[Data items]
···
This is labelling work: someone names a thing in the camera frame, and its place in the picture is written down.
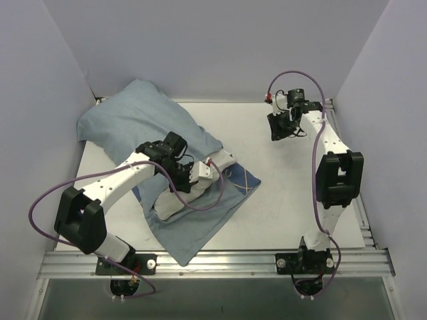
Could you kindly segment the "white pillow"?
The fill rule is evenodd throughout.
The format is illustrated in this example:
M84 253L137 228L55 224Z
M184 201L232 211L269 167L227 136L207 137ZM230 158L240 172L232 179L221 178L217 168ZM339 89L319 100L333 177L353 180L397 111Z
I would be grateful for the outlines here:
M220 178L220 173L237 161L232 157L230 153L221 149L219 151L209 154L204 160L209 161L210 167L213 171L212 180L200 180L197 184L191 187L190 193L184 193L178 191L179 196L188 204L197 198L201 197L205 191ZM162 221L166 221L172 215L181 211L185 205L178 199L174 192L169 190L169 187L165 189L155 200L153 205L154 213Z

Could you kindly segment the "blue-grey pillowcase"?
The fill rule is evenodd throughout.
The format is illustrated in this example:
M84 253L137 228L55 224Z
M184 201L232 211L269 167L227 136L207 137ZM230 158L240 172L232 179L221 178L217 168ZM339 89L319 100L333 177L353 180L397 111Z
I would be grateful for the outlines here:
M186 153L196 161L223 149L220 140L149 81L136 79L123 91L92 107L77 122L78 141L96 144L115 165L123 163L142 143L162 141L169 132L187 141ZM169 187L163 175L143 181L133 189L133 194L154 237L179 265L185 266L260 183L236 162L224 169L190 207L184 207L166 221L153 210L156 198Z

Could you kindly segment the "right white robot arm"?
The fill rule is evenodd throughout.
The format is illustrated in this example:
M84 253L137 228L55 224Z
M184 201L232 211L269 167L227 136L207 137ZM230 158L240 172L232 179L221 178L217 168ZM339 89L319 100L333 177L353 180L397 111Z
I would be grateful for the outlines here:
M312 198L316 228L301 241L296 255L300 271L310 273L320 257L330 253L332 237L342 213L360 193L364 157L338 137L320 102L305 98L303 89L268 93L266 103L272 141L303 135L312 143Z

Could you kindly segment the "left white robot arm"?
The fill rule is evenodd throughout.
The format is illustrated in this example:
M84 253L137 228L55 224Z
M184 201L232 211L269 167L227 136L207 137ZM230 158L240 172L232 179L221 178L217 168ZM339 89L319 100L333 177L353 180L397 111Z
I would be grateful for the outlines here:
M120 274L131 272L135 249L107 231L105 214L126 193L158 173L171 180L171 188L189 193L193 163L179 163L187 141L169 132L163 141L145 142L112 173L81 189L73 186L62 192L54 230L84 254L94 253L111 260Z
···
§ **INSTRUCTIONS FOR THE TASK**
With the pictures set aside, repeat every entry above exactly.

§ **RESULT BELOW**
This is labelling work: someone names a thing in the camera frame, and its place in the picture is written down.
Could you kindly segment the "white pillow"?
The fill rule is evenodd throughout.
The format is illustrated in this example:
M84 253L137 228L55 224Z
M184 201L232 211L269 167L227 136L207 137ZM230 158L240 172L232 179L221 178L217 168ZM339 89L319 100L333 177L353 180L397 111Z
I would be grateful for the outlines here:
M220 178L220 173L237 161L232 157L230 153L221 149L219 151L209 154L204 160L209 161L210 167L213 171L212 180L200 180L197 184L191 187L190 193L184 193L178 191L179 196L188 204L197 198L201 197L205 191ZM162 221L166 221L172 215L181 211L185 205L178 199L174 192L169 190L169 187L165 189L155 200L153 205L154 213Z

Could you kindly segment the "blue-grey pillowcase"?
The fill rule is evenodd throughout.
The format is illustrated in this example:
M84 253L137 228L55 224Z
M184 201L232 211L269 167L227 136L207 137ZM230 158L240 172L232 179L221 178L217 168ZM339 89L319 100L333 177L353 180L397 111Z
I would be grateful for the outlines here:
M186 153L196 161L223 149L220 140L149 81L136 79L123 91L92 107L77 122L78 141L96 144L115 165L123 163L142 143L162 141L169 132L187 141ZM169 187L163 175L143 181L133 189L133 194L154 237L179 265L185 266L260 183L236 162L224 169L190 207L184 207L166 221L153 210L156 198Z

Could you kindly segment the "right white robot arm"?
The fill rule is evenodd throughout.
The format is illustrated in this example:
M84 253L137 228L55 224Z
M184 201L232 211L269 167L227 136L207 137ZM230 158L240 172L232 179L221 178L217 168ZM339 89L319 100L333 177L353 180L397 111Z
I would be grateful for the outlines here:
M312 198L316 228L301 241L296 255L300 271L310 273L320 257L330 253L332 237L342 213L360 193L364 157L338 137L320 102L305 98L303 89L268 93L266 103L272 141L303 135L312 143Z

Could you kindly segment the "left white robot arm"?
The fill rule is evenodd throughout.
The format is illustrated in this example:
M84 253L137 228L55 224Z
M184 201L232 211L269 167L227 136L207 137ZM230 158L240 172L232 179L221 178L217 168ZM339 89L319 100L333 177L353 180L397 111Z
I would be grateful for the outlines here:
M120 274L131 272L135 249L107 231L105 214L126 193L158 173L171 180L171 188L189 193L193 163L179 163L187 141L169 132L163 141L145 142L112 173L81 189L73 186L62 192L54 230L84 254L94 253L111 260Z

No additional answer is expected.